### WHAT YOU HAVE TO DO
Repeat the data exactly. Pictures are not part of the copy.

####

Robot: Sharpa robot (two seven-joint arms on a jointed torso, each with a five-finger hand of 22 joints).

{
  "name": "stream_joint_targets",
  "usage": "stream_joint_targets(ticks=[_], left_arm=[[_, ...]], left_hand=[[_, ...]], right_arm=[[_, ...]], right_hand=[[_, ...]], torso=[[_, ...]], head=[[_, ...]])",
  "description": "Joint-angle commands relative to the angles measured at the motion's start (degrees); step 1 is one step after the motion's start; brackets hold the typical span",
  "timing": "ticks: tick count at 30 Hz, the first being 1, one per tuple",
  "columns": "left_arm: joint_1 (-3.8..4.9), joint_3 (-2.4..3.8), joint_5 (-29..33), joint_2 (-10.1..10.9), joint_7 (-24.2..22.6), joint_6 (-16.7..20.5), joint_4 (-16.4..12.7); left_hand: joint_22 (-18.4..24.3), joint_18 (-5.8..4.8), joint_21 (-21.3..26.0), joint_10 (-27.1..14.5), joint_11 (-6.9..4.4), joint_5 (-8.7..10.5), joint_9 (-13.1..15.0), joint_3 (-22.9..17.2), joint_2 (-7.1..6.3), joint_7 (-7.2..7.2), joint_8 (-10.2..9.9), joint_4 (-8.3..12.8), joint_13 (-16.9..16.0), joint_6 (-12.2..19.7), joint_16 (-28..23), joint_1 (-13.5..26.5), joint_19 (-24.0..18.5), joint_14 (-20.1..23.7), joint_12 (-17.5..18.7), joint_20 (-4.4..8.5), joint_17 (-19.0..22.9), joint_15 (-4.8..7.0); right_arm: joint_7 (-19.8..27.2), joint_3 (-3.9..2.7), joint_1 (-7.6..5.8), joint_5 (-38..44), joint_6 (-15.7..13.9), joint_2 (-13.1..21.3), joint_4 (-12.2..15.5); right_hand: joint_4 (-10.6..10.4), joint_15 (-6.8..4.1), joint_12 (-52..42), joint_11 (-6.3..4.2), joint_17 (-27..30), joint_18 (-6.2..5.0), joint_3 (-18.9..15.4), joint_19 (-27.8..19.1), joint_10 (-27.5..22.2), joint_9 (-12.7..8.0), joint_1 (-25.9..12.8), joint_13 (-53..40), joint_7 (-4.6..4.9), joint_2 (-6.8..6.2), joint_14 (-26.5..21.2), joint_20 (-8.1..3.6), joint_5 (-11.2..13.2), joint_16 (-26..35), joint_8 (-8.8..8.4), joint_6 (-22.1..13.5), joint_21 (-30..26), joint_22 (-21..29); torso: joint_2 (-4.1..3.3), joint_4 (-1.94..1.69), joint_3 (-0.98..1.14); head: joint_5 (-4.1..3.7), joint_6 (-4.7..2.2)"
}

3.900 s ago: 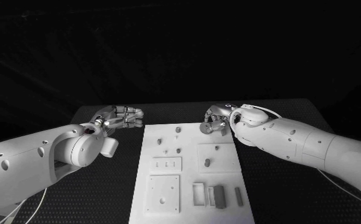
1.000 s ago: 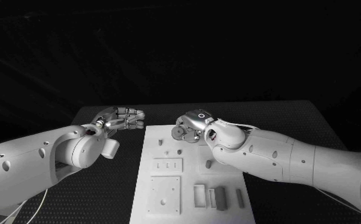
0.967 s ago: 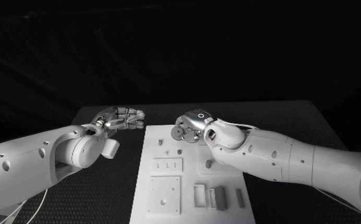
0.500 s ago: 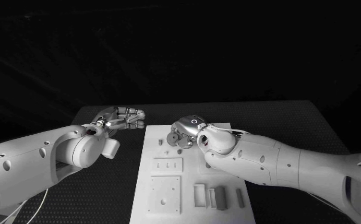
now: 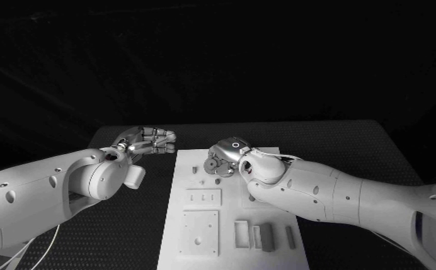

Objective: Assemble the parts on the task board

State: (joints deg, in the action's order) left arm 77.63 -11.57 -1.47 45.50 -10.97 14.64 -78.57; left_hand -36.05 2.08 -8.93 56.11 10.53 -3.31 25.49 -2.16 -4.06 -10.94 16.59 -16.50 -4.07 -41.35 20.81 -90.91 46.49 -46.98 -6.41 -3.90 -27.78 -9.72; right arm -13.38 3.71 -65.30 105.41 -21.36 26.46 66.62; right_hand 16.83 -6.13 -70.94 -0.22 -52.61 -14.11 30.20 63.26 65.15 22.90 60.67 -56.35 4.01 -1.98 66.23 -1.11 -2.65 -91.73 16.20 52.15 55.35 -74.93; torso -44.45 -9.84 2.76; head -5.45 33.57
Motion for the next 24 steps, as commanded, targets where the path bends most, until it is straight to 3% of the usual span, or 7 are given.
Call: stream_joint_targets(ticks=[1, 24], left_arm=[[0.06, 0.05, -0.24, -0.08, -0.41, -0.72, -0.12], [0.06, 0.05, -0.24, -0.28, -0.32, -0.88, 0.10]], left_hand=[[-0.09, 0.89, 0.37, 0.38, 0.17, 0.08, -0.09, 0.40, 0.23, -1.35, -0.26, -0.10, 0.04, -0.43, -0.38, 0.41, 0.01, -0.07, 0.37, -0.26, -0.08, -0.20], [-0.10, 0.89, 0.40, 0.41, 0.16, 0.08, -0.13, 0.41, 0.24, -1.35, -0.28, -0.09, 0.04, -0.44, -0.46, 0.38, 0.01, -0.08, 0.43, -0.26, -0.14, -0.20]], right_arm=[[-0.90, 0.15, 0.21, 0.87, 0.38, 0.06, -0.16], [-1.50, 0.14, 0.25, 0.34, -0.34, -0.59, -0.89]], right_hand=[[-0.30, -0.03, 0.32, 0.01, 0.03, -0.89, 0.12, -0.06, 0.48, 9.94, 0.66, 0.07, 2.19, 0.11, 0.05, -0.40, -0.13, 0.15, 0.01, 3.43, -0.07, -0.54], [-0.26, -0.01, 0.40, 0.03, 0.09, -0.89, 0.21, 0.01, 0.54, 9.91, 0.70, 0.10, 2.23, -0.02, 0.11, -0.43, -0.13, 0.21, -0.11, 3.33, -0.12, -0.49]], torso=[[-0.01, 0.03, 0.05], [-0.02, 0.05, 0.06]], head=[[0.02, -0.01], [0.04, 0.03]])
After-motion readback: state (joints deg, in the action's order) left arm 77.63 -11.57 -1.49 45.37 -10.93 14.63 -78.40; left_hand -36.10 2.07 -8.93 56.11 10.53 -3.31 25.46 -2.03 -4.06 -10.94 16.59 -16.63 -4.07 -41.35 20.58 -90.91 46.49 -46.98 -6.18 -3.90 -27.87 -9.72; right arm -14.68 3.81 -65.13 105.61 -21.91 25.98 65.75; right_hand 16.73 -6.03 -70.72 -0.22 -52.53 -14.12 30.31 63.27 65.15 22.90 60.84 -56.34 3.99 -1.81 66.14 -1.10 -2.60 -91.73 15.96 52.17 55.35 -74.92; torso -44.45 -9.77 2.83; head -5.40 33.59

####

### SOLUTION
Robot: Sharpa robot (two seven-joint arms on a jointed torso, each with a five-finger hand of 22 joints).

{
  "name": "stream_joint_targets",
  "usage": "stream_joint_targets(ticks=[_], left_arm=[[_, ...]], left_hand=[[_, ...]], right_arm=[[_, ...]], right_hand=[[_, ...]], torso=[[_, ...]], head=[[_, ...]])",
  "description": "Joint-angle commands relative to the angles measured at the motion's start (degrees); step 1 is one step after the motion's start; brackets hold the typical span",
  "timing": "ticks: tick count at 30 Hz, the first being 1, one per tuple",
  "columns": "left_arm: joint_1 (-3.8..4.9), joint_3 (-2.4..3.8), joint_5 (-29..33), joint_2 (-10.1..10.9), joint_7 (-24.2..22.6), joint_6 (-16.7..20.5), joint_4 (-16.4..12.7); left_hand: joint_22 (-18.4..24.3), joint_18 (-5.8..4.8), joint_21 (-21.3..26.0), joint_10 (-27.1..14.5), joint_11 (-6.9..4.4), joint_5 (-8.7..10.5), joint_9 (-13.1..15.0), joint_3 (-22.9..17.2), joint_2 (-7.1..6.3), joint_7 (-7.2..7.2), joint_8 (-10.2..9.9), joint_4 (-8.3..12.8), joint_13 (-16.9..16.0), joint_6 (-12.2..19.7), joint_16 (-28..23), joint_1 (-13.5..26.5), joint_19 (-24.0..18.5), joint_14 (-20.1..23.7), joint_12 (-17.5..18.7), joint_20 (-4.4..8.5), joint_17 (-19.0..22.9), joint_15 (-4.8..7.0); right_arm: joint_7 (-19.8..27.2), joint_3 (-3.9..2.7), joint_1 (-7.6..5.8), joint_5 (-38..44), joint_6 (-15.7..13.9), joint_2 (-13.1..21.3), joint_4 (-12.2..15.5); right_hand: joint_4 (-10.6..10.4), joint_15 (-6.8..4.1), joint_12 (-52..42), joint_11 (-6.3..4.2), joint_17 (-27..30), joint_18 (-6.2..5.0), joint_3 (-18.9..15.4), joint_19 (-27.8..19.1), joint_10 (-27.5..22.2), joint_9 (-12.7..8.0), joint_1 (-25.9..12.8), joint_13 (-53..40), joint_7 (-4.6..4.9), joint_2 (-6.8..6.2), joint_14 (-26.5..21.2), joint_20 (-8.1..3.6), joint_5 (-11.2..13.2), joint_16 (-26..35), joint_8 (-8.8..8.4), joint_6 (-22.1..13.5), joint_21 (-30..26), joint_22 (-21..29); torso: joint_2 (-4.1..3.3), joint_4 (-1.94..1.69), joint_3 (-0.98..1.14); head: joint_5 (-4.1..3.7), joint_6 (-4.7..2.2)"
}

3.900 s ago: 
1.000 s ago: 
0.967 s ago: 
0.500 s ago: 
now: 

Objective: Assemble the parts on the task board

State: (joints deg, in the action's order) left arm 77.63 -11.57 -1.47 45.50 -10.97 14.64 -78.57; left_hand -36.05 2.08 -8.93 56.11 10.53 -3.31 25.49 -2.16 -4.06 -10.94 16.59 -16.50 -4.07 -41.35 20.81 -90.91 46.49 -46.98 -6.41 -3.90 -27.78 -9.72; right arm -13.38 3.71 -65.30 105.41 -21.36 26.46 66.62; right_hand 16.83 -6.13 -70.94 -0.22 -52.61 -14.11 30.20 63.26 65.15 22.90 60.67 -56.35 4.01 -1.98 66.23 -1.11 -2.65 -91.73 16.20 52.15 55.35 -74.93; torso -44.45 -9.84 2.76; head -5.45 33.57
Motion for the next 24 steps, as commanded, targets where the path bends most, until it is straight to 3% of the usual span, or 7 are given.
Call: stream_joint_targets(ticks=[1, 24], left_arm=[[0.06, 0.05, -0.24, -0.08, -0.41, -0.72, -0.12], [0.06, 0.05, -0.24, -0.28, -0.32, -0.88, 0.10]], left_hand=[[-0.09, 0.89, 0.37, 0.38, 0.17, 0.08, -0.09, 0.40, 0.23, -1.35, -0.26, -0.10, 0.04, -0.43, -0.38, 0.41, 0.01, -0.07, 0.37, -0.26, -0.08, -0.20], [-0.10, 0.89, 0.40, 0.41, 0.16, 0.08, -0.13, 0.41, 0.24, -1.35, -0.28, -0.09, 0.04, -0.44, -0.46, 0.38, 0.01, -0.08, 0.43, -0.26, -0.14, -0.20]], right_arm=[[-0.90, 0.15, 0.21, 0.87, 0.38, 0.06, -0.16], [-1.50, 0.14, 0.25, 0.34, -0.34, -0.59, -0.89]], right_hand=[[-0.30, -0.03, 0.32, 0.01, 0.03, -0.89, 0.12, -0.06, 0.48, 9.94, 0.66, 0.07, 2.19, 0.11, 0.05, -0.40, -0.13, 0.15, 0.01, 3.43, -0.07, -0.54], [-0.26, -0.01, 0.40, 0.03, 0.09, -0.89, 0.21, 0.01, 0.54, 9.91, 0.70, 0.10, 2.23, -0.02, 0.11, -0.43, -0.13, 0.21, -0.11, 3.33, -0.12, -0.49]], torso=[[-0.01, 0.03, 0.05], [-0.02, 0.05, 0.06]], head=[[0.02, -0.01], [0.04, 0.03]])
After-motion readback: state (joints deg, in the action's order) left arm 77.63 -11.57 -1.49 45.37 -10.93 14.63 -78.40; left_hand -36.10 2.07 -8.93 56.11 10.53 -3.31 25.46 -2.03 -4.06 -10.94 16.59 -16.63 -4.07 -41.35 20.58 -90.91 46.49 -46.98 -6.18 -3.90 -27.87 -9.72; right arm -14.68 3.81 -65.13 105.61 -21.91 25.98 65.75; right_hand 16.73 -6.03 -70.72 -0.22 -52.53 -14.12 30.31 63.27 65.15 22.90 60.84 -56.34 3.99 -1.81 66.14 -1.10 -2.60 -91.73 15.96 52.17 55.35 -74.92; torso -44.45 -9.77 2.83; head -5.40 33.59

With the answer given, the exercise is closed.